YOUR INSTRUCTIONS – The answer must be one number: how many lines in the data below include the string "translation".

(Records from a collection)
○ ○ ○
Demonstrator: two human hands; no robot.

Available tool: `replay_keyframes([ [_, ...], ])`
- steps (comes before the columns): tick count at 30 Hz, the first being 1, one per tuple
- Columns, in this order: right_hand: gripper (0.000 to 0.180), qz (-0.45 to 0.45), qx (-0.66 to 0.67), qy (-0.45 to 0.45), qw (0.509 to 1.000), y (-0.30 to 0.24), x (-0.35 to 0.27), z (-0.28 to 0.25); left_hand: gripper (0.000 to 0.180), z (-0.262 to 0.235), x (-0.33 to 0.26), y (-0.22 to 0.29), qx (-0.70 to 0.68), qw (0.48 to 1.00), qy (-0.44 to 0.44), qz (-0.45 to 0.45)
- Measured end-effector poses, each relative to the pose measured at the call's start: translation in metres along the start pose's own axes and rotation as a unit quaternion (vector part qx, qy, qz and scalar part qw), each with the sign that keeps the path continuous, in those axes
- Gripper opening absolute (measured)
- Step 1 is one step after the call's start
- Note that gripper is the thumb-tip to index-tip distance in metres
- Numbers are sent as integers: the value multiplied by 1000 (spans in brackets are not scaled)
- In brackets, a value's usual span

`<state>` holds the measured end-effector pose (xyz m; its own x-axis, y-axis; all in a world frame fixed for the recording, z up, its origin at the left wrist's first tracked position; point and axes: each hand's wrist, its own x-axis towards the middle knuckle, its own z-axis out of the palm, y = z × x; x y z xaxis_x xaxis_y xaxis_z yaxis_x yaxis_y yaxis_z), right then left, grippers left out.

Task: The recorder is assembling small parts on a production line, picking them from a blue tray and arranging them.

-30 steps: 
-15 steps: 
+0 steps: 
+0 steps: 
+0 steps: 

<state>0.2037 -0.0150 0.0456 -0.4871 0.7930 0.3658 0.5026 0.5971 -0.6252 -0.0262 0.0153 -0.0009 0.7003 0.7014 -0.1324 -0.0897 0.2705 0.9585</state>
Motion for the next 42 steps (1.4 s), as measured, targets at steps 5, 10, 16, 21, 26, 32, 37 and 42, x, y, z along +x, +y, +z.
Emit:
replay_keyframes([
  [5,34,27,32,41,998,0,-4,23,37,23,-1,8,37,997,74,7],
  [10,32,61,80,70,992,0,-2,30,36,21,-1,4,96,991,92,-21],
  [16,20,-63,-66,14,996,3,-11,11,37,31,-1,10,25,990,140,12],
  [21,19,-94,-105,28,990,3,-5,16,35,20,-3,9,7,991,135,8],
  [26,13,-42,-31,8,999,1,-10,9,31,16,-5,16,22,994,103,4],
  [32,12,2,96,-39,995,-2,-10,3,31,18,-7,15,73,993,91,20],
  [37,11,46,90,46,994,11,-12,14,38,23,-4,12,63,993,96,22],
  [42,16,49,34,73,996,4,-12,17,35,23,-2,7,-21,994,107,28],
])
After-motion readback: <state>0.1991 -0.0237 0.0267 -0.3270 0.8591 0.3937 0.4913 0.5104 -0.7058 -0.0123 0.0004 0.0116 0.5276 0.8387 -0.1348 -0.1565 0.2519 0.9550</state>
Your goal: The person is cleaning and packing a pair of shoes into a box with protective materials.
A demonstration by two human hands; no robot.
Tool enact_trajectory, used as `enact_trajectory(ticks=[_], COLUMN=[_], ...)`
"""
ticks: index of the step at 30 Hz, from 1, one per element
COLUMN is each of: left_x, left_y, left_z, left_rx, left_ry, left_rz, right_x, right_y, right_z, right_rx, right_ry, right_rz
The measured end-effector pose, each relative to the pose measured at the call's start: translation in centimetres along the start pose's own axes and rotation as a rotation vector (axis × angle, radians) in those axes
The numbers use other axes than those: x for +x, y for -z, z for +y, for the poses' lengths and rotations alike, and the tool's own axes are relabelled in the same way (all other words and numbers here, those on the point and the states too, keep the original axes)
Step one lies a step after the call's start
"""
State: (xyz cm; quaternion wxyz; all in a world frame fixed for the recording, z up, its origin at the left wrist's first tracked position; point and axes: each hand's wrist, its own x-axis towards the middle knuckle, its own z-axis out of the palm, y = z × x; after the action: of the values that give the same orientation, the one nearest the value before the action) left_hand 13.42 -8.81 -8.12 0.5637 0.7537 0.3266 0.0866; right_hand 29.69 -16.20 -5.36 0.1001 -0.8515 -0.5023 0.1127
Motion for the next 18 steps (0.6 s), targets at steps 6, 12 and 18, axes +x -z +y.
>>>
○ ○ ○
RESPONSE FOR THIS EXERCISE – 2